There was a general laugh, as much at Joe’s lugubrious visage as at his melancholy tone.
“Why, what’s wrong with you, Stubs?” asked Fred.
“DT,” remarked the skipper of the Cormorant, who could hardly speak because of a bad cold, and who thus curtly referred to the drunkard’s complaint of delirium tremens.
“Nothin’ o’ the sort!” growled Joe. “I’ve not seed a coper for a week or two. Brandy’s more in your way, Groggy Fox, than in mine. No, it’s mulligrumps o’ some sort that’s the matter wi’ me.”
“Indeed,” said Fred, as he continued to dress the bruised hand. “What does it feel like, Stubs?”

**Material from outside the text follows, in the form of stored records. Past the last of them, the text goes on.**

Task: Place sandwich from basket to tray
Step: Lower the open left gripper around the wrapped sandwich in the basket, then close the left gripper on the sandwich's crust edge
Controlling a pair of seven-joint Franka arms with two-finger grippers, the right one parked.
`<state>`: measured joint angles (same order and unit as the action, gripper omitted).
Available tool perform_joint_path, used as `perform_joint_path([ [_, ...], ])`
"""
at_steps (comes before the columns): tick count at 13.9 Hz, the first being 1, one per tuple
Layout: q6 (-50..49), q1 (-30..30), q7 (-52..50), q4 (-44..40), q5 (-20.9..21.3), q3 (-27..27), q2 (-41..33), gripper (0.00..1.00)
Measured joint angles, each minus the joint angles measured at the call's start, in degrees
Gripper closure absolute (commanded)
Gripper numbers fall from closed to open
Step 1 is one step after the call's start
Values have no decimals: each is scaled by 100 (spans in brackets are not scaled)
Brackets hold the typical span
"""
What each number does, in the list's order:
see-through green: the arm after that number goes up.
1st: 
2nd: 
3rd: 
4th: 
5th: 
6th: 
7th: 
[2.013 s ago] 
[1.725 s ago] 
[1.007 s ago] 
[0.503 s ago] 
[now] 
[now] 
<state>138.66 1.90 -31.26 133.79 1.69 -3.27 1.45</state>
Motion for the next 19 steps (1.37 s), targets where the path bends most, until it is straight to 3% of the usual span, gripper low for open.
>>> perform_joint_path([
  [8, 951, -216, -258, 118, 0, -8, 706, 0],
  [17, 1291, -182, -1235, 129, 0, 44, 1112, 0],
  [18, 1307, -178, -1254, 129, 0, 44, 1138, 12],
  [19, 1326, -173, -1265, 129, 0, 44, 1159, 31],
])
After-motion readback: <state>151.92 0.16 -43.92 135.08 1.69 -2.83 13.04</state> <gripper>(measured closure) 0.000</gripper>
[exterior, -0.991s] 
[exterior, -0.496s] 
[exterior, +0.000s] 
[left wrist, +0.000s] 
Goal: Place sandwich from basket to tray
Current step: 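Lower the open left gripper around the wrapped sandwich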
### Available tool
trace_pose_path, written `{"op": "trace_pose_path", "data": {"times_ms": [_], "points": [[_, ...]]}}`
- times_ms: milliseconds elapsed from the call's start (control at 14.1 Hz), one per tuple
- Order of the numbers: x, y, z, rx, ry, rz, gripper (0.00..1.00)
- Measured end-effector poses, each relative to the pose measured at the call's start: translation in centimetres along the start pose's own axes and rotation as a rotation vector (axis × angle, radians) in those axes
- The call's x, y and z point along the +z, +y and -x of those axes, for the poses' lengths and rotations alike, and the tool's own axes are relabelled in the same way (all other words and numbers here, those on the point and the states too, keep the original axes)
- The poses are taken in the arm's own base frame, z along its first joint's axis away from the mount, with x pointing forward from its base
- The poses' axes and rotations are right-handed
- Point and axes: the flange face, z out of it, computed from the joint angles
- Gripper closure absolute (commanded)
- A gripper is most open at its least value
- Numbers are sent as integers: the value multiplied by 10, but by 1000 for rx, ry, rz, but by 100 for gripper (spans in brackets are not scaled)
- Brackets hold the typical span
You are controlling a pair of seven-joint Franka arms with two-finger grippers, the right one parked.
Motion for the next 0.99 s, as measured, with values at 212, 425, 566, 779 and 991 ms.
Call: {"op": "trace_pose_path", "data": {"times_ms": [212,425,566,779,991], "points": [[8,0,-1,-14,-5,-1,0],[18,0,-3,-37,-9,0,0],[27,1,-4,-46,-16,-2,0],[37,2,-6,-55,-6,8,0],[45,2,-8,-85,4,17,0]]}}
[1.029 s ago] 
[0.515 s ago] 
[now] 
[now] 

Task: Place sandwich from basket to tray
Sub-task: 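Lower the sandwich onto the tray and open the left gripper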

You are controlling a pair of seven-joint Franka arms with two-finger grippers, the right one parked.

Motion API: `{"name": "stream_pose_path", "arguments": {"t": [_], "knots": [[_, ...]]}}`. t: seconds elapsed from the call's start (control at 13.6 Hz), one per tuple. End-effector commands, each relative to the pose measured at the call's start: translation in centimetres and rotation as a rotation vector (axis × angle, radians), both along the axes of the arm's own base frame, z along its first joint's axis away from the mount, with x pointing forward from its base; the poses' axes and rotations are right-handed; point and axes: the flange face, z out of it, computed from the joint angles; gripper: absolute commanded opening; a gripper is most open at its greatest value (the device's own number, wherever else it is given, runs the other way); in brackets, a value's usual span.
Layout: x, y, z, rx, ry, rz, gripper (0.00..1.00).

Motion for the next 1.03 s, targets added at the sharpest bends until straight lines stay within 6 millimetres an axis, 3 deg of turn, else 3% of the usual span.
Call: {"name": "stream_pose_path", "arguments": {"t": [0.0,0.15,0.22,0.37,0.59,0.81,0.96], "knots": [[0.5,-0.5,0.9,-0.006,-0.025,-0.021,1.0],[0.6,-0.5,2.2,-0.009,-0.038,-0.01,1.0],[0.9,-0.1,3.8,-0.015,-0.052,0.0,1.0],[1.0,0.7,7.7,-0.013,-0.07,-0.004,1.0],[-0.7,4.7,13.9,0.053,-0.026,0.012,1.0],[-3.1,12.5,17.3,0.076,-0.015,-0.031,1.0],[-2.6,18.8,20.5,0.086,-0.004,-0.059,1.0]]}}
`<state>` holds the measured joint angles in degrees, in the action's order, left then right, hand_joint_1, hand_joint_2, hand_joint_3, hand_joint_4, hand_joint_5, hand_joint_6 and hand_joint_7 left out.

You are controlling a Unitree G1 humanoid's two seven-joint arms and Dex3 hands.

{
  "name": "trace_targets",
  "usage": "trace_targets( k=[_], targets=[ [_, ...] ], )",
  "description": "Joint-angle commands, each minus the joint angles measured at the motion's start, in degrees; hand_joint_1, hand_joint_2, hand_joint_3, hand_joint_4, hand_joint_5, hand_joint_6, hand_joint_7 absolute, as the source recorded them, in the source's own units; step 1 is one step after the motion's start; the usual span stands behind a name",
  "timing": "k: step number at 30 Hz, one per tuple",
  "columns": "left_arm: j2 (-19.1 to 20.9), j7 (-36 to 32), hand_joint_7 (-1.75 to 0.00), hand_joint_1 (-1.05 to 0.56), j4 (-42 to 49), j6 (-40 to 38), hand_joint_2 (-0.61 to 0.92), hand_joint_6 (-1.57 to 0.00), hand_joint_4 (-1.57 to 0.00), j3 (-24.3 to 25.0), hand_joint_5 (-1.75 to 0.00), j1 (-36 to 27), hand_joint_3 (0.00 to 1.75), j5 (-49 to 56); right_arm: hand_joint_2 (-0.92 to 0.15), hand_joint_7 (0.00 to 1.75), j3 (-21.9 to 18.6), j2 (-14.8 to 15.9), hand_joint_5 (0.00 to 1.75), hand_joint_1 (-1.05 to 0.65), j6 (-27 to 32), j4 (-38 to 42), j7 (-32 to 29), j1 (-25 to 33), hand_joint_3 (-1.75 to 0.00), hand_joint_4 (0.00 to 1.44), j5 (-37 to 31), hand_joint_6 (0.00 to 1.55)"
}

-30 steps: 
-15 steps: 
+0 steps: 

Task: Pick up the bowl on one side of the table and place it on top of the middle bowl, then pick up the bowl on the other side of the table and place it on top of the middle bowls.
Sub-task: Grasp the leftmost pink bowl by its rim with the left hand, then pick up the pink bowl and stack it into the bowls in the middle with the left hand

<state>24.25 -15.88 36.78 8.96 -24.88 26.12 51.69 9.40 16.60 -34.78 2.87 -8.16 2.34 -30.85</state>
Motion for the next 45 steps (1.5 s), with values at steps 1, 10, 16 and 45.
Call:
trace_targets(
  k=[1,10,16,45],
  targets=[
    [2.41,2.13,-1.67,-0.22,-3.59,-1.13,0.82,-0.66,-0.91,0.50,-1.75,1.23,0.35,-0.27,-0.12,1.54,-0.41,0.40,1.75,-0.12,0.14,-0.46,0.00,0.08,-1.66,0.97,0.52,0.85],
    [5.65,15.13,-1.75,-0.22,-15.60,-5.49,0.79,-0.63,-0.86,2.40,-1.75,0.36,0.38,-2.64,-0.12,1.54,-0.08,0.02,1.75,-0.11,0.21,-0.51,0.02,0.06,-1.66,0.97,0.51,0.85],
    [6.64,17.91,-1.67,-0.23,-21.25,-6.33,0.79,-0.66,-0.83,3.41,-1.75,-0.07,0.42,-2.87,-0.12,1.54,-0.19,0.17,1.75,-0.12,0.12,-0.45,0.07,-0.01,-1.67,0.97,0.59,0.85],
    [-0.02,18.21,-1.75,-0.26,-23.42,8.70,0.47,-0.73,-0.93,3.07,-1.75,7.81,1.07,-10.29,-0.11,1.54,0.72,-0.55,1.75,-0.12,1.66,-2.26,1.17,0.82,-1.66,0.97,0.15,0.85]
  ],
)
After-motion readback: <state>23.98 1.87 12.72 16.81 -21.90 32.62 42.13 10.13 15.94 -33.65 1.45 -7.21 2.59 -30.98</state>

“Feel like?” exclaimed the unhappy man, in a tone that told of anguish, “it feels like red-hot thunder rumblin’ about inside o’ me. Just as if a great conger eel was wallopin’ about an’ a-dinin’ off my witals.”
“Horrible, but not incurable,” remarked Fred. “I’ll give you some pills, boy, that’ll soon put you all to rights. Now, then, who’s next?”
While another of the invalids stepped forward and revealed his complaints, which were freely commented on by his more or less sympathetic mates, Fink had opened out a bale of worsted comforters, helmets, and mitts on deck, and, assisted by Pat Stiver, was busily engaged in distributing them. “Here you are—a splendid pair of mitts, Jack,” he said, tossing the articles to a huge man, who received them with evident satisfaction.
“Too small, I fear,” said Jack, trying to force his enormous hand into one of them.
“Hold on! don’t bu’st it!” exclaimed Pat sharply; there’s all sorts and sizes here. “There’s a pair, now, that would fit Goliath.”